— Work to be completed —
Read the records beneath this task and copy every line that contains the string "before".
═════ Material provided
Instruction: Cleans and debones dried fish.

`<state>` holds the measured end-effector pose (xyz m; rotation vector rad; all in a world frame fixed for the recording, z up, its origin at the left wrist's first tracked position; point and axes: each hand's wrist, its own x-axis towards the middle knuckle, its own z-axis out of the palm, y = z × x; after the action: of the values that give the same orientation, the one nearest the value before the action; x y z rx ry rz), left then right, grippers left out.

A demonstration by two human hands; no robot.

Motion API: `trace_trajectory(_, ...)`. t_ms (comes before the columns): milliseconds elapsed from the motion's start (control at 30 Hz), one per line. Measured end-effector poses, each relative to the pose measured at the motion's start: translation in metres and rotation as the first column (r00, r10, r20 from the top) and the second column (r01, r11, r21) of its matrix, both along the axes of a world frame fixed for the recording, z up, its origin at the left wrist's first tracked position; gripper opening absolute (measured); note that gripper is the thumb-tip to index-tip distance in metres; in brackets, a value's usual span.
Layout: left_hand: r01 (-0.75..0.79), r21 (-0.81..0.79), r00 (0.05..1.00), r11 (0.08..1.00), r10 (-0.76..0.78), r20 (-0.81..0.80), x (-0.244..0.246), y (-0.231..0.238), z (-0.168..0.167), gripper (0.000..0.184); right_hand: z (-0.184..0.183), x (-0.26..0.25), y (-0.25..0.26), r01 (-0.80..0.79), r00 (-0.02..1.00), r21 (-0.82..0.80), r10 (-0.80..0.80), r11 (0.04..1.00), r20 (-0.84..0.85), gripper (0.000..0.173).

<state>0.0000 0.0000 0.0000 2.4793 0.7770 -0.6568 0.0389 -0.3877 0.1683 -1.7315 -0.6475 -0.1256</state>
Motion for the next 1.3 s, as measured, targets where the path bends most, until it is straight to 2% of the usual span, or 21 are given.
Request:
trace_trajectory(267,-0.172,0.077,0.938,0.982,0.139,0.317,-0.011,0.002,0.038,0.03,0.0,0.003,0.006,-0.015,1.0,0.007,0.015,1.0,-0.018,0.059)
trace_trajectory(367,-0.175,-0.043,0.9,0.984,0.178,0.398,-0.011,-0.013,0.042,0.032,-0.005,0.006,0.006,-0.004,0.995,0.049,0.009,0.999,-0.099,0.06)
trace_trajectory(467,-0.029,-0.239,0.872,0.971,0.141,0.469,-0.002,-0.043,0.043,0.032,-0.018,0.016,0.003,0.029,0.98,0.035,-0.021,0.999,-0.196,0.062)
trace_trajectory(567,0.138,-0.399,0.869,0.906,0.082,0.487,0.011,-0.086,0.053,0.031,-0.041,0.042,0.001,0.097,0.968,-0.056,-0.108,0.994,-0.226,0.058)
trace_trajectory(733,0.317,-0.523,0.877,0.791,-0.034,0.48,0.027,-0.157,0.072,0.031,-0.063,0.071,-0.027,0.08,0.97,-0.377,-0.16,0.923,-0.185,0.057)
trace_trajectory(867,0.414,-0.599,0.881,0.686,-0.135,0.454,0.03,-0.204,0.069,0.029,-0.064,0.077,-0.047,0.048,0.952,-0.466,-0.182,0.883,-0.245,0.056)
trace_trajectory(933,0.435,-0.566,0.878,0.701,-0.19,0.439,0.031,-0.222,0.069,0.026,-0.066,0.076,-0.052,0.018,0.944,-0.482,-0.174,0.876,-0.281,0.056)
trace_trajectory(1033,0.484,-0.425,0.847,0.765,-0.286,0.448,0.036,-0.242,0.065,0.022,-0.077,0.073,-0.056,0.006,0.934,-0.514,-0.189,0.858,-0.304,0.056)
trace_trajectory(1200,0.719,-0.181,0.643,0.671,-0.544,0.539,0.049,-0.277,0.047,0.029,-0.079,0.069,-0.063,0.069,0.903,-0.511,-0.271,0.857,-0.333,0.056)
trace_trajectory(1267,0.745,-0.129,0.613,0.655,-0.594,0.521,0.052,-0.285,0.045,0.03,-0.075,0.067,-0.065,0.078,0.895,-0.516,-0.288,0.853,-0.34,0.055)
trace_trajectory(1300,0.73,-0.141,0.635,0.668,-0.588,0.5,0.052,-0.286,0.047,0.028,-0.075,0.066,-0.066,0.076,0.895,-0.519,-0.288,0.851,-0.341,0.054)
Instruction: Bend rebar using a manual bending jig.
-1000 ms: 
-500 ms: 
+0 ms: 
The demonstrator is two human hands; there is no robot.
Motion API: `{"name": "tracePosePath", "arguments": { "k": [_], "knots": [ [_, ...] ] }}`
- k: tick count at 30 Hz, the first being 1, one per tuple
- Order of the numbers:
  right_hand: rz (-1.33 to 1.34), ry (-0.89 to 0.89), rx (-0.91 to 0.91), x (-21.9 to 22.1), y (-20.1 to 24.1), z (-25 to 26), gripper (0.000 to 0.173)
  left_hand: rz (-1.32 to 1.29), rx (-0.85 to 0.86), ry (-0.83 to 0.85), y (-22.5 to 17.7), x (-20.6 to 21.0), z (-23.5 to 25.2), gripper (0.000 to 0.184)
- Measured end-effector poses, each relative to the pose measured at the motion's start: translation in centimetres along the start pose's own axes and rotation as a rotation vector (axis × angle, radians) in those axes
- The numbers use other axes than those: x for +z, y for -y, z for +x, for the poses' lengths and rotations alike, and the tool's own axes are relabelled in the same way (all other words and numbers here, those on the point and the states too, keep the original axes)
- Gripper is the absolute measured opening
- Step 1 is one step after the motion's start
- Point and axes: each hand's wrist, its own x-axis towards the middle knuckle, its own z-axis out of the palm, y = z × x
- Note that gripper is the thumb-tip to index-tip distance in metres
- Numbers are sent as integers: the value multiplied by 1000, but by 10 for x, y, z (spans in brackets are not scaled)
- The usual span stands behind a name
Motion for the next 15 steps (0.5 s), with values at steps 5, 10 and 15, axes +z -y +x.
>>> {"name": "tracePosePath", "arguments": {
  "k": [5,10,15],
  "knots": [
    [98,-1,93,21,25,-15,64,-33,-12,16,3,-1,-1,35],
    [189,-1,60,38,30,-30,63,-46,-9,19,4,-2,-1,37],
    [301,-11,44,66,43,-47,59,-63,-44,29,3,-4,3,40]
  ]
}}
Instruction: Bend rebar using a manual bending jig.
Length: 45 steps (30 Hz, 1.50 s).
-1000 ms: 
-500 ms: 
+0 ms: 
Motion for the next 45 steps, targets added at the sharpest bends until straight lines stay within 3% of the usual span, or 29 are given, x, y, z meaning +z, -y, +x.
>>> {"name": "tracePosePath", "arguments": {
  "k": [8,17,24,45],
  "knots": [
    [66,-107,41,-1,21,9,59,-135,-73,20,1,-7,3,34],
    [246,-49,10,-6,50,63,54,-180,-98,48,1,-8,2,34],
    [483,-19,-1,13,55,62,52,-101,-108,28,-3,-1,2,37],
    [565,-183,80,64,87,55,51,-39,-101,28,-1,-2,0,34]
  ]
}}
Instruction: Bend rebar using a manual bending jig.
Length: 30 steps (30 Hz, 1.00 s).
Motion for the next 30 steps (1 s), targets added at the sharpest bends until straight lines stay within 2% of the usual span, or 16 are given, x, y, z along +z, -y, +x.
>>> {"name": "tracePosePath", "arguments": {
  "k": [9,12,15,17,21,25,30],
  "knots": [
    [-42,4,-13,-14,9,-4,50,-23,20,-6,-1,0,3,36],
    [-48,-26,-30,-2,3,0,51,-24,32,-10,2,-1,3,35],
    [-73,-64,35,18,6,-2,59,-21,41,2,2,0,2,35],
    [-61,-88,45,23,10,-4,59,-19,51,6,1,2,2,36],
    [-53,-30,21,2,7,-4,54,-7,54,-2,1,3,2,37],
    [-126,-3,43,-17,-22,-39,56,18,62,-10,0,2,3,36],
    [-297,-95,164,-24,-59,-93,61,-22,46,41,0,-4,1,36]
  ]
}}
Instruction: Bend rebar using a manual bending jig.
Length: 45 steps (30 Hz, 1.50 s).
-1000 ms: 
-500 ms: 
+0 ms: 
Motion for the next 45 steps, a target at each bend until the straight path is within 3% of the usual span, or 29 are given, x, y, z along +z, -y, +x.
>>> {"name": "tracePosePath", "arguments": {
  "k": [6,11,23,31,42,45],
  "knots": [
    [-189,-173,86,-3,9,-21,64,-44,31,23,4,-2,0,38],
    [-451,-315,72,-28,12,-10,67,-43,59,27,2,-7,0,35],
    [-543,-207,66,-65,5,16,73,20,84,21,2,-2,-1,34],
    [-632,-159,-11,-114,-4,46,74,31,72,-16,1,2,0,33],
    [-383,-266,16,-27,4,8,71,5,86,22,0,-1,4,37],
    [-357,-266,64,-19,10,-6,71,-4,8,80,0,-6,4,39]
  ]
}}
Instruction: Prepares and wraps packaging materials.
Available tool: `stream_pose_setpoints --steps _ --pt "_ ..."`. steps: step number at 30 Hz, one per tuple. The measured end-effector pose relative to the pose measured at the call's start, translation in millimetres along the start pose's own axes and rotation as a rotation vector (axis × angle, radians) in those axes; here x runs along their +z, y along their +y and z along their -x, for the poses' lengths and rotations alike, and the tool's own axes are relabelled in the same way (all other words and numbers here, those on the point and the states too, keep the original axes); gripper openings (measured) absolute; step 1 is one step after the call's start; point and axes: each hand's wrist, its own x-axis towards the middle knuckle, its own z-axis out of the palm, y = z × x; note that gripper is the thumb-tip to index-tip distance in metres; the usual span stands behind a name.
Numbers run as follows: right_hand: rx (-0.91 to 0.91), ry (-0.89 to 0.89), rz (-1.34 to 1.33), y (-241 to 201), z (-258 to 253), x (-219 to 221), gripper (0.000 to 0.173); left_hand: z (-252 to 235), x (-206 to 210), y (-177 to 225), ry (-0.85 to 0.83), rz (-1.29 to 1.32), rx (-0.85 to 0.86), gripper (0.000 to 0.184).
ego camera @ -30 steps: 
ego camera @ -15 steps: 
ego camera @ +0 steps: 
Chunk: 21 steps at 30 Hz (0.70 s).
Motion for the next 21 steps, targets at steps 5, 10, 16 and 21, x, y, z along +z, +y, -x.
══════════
— Response below —
`<state>` holds the measured end-effector pose (xyz m; rotation vector rad; all in a world frame fixed for the recording, z up, its origin at the left wrist's first tracked position; point and axes: each hand's wrist, its own x-axis towards the middle knuckle, its own z-axis out of the palm, y = z × x; after the action: of the values that give the same orientation, the one nearest the value before the action; x y z rx ry rz), left then right, grippers left out.
Motion API: `trace_trajectory(_, ...)`. t_ms (comes before the columns): milliseconds elapsed from the motion's start (control at 30 Hz), one per line. Measured end-effector poses, each relative to the pose measured at the motion's start: translation in metres and rotation as the first column (r00, r10, r20 from the top) and the second column (r01, r11, r21) of its matrix, both along the axes of a world frame fixed for the recording, z up, its origin at the left wrist's first tracked position; gripper opening absolute (measured); note that gripper is the thumb-tip to index-tip distance in metres; in brackets, a value's usual span.

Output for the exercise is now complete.